As usual the majority of keynotes were given by sponsor representants and were not particularly fascinating (from a developer’s point of view). Nevertheless, there were a few talks that deserve to be mentioned, among them:

Talks

Hadoop World offered over 130 talks divided into 9 essential tracks and one additional sponsored track. The full schedule is available on offical Hadoop World site. Videos will be available for purchase within few months.

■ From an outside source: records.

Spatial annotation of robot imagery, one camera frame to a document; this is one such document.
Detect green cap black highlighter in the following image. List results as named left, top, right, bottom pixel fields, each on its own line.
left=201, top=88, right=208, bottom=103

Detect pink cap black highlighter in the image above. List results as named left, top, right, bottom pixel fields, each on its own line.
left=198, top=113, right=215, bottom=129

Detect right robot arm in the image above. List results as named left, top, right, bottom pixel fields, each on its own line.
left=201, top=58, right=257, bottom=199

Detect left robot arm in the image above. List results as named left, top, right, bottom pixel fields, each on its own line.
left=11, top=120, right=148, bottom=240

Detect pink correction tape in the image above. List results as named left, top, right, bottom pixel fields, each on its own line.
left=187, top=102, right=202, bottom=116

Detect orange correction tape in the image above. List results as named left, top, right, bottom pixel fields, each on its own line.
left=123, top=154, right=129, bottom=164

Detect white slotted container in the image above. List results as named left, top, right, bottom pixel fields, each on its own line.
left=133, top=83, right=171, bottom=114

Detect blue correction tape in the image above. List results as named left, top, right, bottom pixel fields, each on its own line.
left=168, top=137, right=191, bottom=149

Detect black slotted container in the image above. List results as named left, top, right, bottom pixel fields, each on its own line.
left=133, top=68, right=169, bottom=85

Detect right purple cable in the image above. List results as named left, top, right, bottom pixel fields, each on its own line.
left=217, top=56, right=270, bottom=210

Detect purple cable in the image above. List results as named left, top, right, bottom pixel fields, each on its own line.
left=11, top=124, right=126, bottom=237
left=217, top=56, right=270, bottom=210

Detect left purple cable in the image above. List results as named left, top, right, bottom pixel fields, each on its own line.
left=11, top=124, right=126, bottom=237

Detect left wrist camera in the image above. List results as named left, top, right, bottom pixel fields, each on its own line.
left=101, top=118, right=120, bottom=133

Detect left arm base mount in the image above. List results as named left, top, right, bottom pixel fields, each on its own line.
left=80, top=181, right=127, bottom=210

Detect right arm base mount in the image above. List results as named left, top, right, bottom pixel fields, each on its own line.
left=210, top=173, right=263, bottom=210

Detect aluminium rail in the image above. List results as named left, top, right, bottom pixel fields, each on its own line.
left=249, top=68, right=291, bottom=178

As a developer I naturally gravitated towards three technical tracks “Hadoop & Beyond”, “Hadoop in Action” and “Hadoop Platform”, though there were few other trends visible:

  • Data discovery tools provide ways for non-technical folks to familiarize themselves with datasets stored in HDFS. Forget about ‘hadoop fs -ls’ and ‘hadoop fs -cat’ commands and schema catalogs! Data discovery tools infer data types for you, allow you to visualize data distribution, help you sanitize datasets and suggest possible datasets correlations. Operations that developers do manually to understand the nature of dataset can be performed in more automated, simplified manner by almost anyone.
  • There is a significant trend to emphasise on custom, innovative ways to visualize data. A really good example of such data visualization virtuosity is work of a team from The New York Times that does amazing stuff with D3.js, here is one example.
  • As one can predict, an interest in data science increases by leaps and bounds. Tracks about machine learning and statistics (“Data Science”, “Machine Data”) in its multitude of diversity were among the most popular to be followed.
  • Apache Pig fades away as Hadoop World is yet another conference that offers no talks about that framework. On the other hand, there are still some companies that base data processing upon Pig (according to Mithun Radhakrishnan about 50% of jobs at Yahoo are written in Pig). It is interesting to see what the future will bring to that project.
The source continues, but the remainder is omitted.